§ PROBLEM TO SOLVE:
This exercise asks for every line of the material that includes the word "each".

§ AVAILABLE DATA:
----

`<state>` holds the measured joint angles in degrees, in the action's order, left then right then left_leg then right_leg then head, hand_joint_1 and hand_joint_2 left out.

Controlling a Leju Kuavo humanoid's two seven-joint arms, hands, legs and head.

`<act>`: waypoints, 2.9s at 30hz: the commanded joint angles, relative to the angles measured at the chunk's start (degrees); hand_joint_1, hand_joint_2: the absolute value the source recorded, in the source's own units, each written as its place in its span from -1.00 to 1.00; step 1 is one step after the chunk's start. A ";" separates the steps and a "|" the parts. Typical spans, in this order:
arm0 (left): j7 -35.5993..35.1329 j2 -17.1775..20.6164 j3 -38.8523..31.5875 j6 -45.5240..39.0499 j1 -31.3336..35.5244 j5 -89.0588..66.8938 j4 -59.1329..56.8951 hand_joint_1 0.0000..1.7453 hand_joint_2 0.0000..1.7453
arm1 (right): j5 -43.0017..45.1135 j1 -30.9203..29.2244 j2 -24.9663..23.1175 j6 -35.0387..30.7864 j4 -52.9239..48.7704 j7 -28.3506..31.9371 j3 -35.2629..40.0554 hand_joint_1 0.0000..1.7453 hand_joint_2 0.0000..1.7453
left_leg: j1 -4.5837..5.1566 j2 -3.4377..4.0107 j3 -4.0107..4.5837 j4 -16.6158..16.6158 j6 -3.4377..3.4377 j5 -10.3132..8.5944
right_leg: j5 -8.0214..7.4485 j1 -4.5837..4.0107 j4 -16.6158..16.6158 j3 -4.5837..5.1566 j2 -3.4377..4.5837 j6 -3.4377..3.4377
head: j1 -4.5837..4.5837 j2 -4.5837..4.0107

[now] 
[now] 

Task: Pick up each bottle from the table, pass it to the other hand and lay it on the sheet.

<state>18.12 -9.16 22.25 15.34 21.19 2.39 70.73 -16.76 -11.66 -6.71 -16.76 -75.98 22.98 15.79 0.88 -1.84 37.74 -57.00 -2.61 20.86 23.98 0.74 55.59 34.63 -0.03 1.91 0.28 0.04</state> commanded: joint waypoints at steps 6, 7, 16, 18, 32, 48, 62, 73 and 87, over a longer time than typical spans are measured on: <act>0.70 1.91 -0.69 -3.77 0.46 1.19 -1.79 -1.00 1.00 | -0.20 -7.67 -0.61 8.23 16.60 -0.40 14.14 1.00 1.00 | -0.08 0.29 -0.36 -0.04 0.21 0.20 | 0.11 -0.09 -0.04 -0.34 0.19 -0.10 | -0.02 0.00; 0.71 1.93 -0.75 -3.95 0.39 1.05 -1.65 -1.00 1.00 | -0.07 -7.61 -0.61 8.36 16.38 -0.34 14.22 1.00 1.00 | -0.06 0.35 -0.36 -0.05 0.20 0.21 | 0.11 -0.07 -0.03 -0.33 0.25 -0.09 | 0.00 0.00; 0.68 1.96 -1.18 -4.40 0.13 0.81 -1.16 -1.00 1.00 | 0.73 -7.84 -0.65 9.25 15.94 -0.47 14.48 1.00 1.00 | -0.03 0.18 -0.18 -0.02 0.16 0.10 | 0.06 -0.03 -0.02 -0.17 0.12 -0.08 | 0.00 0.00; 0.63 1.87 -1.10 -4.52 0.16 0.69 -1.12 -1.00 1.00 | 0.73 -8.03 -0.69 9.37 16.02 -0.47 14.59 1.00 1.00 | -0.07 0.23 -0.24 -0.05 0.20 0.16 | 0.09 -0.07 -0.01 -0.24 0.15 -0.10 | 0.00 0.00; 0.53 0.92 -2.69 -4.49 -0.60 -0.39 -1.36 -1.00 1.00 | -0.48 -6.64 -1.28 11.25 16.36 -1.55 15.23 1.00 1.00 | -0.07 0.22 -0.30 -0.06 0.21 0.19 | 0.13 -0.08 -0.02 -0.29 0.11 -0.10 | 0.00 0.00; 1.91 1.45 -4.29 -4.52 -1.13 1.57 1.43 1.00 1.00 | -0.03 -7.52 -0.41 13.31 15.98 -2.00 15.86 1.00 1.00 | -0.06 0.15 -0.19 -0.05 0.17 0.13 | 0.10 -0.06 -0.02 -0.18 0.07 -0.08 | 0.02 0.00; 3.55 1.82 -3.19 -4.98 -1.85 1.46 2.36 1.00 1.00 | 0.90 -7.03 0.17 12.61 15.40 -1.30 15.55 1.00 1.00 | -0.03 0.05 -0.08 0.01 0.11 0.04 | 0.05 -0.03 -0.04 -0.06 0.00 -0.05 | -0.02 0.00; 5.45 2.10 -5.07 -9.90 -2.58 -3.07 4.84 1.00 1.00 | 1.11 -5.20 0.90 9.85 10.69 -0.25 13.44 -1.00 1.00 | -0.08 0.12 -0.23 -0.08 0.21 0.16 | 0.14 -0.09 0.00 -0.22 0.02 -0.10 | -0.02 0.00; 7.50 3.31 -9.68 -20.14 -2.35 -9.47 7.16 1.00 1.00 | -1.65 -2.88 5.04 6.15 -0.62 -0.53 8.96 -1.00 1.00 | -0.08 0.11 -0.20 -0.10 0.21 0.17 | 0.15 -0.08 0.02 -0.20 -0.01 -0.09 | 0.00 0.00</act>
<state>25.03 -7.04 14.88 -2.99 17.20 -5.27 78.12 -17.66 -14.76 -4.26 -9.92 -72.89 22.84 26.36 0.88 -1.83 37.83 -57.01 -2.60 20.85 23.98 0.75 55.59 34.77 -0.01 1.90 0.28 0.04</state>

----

§ ANSWER TO THE PROBLEM:
`<act>`: waypoints, 2.9s at 30hz: the commanded joint angles, relative to the angles measured at the chunk's start (degrees); hand_joint_1, hand_joint_2: the absolute value the source recorded, in the source's own units, each written as its place in its span from -1.00 to 1.00; step 1 is one step after the chunk's start. A ";" separates the steps and a "|" the parts. Typical spans, in this order:
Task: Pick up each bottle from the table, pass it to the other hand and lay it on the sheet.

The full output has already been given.